Так называется одна из статей В. В. Маяковского, написанная им для юбилейного номера «Лефа», посвященного десятилетию Великой Октябрьской революции.
В этой статье он писал, что всякие «вечера воспоминаний» ему «не по душе», что, вместо этих «вечеров», он предпочел бы объявить или «утро предположений», или «полдень оповещений», но... и далее сам не обошелся без воспоминаний.
Без воспоминаний трудно, очевидно, обойтись вообще, а в особенности когда они касаются такой громадины, как Маяковский. О нем всякая, даже самая маленькая подробность, не может показаться ненужной.
Я встречался с Владимиром Владимировичем множество раз: и выступая в тех же «торжественных» концертах, в которых выступал и он, и бывая у общих знакомых, и, наконец, просто за биллиардом в актерском клубе.
Никакой особой близостью к нему я похвастаться не смею, но относился он ко мне весьма дружелюбно. Для эстрадного фельетониста имя Маяковского тогда было неистощимой «злобой дня», и он, зная, что я частенько упоминаю его в своих выступлениях, не в пример многим другим, столь же знаменитым товарищам, не обращал на это ровно никакого внимания и лишь иногда, встречаясь где-нибудь, говорил:
— Питаетесь мной, как червь яблочком...
Осенью, то ли 1928-го, то ли 1929-го года, мне, приехавшему на гастроли в Ленинград, довелось жить с Маяковским в одной гостинице. Общий наш друг режиссер Давид Гутман, проживавший в то время тоже в Ленинграде, пригласил и его, и меня, и еще ряд товарищей в гости. Маяковский любил актеров, эстрадников, циркачей (клоуну Виталию Лазаренко он даже кое-что писал для репертуара) и пришел в эту компанию, по-видимому, не без удовольствия.
Из писателей, кроме него, были Л. В. Никулин, Виктор Ардов, Валентин Стенич и кто-то еще.
Мне в те дни посчастливилось, и я приобрел у одного старого библиографа его довольно значительную коллекцию альманахов и сборников 18-го и 19-го столетий.
Альманахи и сборники я всегда собирал с особенной страстью.
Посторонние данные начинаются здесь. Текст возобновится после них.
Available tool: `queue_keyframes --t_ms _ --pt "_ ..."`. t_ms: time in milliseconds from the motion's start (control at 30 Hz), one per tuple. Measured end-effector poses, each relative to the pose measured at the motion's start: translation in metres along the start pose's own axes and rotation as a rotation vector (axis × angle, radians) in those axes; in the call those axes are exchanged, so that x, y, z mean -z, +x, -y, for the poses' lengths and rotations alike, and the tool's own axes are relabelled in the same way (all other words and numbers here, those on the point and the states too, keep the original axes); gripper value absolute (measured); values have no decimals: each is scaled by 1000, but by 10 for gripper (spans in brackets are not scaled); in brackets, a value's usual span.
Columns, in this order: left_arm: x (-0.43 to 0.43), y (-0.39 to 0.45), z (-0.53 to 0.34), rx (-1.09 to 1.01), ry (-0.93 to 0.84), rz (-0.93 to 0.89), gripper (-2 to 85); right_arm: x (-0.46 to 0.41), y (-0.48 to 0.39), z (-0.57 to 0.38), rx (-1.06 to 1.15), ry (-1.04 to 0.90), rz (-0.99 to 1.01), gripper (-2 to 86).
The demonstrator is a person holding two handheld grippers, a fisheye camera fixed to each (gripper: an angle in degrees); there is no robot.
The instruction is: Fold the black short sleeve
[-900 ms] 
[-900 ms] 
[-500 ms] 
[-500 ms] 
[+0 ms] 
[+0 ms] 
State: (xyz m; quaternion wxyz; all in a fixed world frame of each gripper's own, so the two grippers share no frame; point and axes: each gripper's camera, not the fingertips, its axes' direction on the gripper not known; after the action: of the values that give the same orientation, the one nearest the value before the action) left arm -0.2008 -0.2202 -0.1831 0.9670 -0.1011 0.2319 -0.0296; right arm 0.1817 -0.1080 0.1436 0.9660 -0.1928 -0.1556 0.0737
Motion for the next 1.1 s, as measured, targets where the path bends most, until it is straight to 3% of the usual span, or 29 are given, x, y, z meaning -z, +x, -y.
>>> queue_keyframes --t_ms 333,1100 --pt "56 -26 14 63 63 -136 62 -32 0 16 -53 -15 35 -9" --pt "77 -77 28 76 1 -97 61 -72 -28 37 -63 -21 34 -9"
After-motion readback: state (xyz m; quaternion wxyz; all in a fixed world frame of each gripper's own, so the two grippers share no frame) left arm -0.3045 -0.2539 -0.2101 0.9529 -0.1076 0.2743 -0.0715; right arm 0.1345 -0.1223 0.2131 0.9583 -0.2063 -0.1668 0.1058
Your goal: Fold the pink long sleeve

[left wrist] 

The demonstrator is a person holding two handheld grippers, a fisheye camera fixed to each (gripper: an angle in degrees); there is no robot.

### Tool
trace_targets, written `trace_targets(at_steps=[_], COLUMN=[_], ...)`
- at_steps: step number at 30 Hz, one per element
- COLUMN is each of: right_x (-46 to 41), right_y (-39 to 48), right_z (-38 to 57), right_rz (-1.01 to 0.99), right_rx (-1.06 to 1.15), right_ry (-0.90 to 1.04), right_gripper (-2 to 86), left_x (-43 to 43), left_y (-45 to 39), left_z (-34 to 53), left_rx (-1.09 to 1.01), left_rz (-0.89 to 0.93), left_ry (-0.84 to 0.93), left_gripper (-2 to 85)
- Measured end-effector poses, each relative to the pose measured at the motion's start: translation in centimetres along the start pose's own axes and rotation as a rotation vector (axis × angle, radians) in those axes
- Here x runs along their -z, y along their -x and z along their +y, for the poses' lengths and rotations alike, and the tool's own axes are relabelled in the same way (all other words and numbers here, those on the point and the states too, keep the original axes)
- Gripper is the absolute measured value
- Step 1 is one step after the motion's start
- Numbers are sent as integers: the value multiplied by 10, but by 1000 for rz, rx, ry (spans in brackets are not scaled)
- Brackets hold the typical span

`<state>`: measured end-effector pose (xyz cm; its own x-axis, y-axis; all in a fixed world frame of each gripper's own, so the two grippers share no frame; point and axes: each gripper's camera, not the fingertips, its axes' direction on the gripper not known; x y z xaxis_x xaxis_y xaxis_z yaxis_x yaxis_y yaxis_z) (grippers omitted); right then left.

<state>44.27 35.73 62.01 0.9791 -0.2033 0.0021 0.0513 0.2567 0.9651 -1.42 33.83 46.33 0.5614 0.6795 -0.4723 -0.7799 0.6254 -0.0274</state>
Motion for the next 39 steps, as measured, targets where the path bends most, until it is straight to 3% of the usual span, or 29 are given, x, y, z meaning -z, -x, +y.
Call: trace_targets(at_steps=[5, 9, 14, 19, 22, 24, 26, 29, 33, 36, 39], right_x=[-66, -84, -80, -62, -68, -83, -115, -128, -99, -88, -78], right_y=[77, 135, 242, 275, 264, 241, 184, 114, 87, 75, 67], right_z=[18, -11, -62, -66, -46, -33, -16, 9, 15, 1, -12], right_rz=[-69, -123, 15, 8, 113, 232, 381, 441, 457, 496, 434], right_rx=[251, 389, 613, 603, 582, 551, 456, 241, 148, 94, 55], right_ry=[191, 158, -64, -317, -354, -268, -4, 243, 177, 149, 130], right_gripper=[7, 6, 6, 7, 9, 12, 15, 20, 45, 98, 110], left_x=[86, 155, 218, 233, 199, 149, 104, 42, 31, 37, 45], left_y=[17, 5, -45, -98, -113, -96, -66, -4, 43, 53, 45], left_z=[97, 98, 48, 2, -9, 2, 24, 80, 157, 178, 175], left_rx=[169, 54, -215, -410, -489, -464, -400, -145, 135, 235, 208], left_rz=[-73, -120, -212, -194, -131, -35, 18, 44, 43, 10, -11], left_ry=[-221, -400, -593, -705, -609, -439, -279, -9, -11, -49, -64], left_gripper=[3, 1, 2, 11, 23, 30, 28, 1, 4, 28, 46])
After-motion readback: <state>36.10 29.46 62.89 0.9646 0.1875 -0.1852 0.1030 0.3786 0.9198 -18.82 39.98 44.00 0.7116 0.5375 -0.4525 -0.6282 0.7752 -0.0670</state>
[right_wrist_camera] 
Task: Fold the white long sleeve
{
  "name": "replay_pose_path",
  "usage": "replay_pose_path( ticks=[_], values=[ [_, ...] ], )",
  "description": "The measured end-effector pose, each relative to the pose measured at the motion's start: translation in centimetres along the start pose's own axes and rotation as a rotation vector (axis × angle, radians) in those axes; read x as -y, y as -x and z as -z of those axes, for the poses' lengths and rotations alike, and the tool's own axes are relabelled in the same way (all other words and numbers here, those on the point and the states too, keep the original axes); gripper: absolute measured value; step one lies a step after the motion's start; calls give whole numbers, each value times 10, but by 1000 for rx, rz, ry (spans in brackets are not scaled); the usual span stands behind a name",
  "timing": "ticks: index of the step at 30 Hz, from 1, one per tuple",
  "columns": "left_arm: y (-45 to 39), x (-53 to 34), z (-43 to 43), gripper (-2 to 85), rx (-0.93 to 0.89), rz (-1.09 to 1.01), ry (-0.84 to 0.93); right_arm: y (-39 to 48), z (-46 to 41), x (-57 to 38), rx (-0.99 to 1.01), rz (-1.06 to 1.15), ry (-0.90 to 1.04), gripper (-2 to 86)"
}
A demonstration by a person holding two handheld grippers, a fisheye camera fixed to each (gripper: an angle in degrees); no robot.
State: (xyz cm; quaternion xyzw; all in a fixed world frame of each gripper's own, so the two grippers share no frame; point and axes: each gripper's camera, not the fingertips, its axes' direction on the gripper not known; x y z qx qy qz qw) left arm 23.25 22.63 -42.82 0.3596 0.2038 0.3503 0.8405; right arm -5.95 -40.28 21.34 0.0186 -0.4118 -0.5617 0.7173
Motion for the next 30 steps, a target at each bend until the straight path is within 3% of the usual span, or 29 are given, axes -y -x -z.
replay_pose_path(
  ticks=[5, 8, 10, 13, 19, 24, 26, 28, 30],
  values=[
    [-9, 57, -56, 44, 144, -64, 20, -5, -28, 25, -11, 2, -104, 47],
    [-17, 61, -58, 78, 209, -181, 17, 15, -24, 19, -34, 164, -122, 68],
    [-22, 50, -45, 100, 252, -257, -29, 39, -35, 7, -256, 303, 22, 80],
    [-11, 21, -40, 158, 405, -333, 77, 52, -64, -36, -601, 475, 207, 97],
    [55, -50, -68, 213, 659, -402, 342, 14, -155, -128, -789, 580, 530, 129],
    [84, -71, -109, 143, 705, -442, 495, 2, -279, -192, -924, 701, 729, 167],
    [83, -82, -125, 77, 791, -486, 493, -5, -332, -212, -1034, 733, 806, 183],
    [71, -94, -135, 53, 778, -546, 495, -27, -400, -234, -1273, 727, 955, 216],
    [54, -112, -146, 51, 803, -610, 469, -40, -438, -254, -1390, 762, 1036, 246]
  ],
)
Для меня эта вновь приобретенная коллекция была уже не первой и отнюдь не последней. Я, что называется, «ершил» экземпляры, добиваясь для своего собрания полноты и лучшего вида. Однако и в этом моем «заходе» были чудесные вещи: комплекты «Северных цветов» Дельвига, «Невского альманаха» Аладьина, «Полярной звезды» Бестужева и Рылеева, «Мнемозины» Кюхельбекера и Одоевского, «Для немногих» Жуковского, все литературные сборники Некрасова, редчайшие альманахи поэтов-радищевцев, сожженная царской цензурой «Вятская незабудка» и множество других, тех самых, о которых когда-то Пушкин сказал, что они— «сделались представителями нашей словесности. По ним со временем станут судить о ее движениях и успехах»15.
За столом разговор некоторое время вертелся вокруг этой моей находки. Единомышленников по книжному собирательству не было ни одного, и все «испытанные остряки», во главе с самим Владимиром Владимировичем, подтрунивали над моей «страстишкой», называя меня «старьевщиком», «шурум-бурумщиком» и так далее. Поэт громогласно процитировал самого себя:
«Ненавижу всяческую мертвечину— Обожаю всяческую жизнь!»
Я отбивался, как мог. Зная неравнодушие Маяковского ко всякого рода автоматическим ручкам, я вынул из кармана великолепное перо, подаренное мне ко дню рождения Демьяном Бедным, с выгравированной надписью: «Смирнову-Сокольскому— от Демьяна».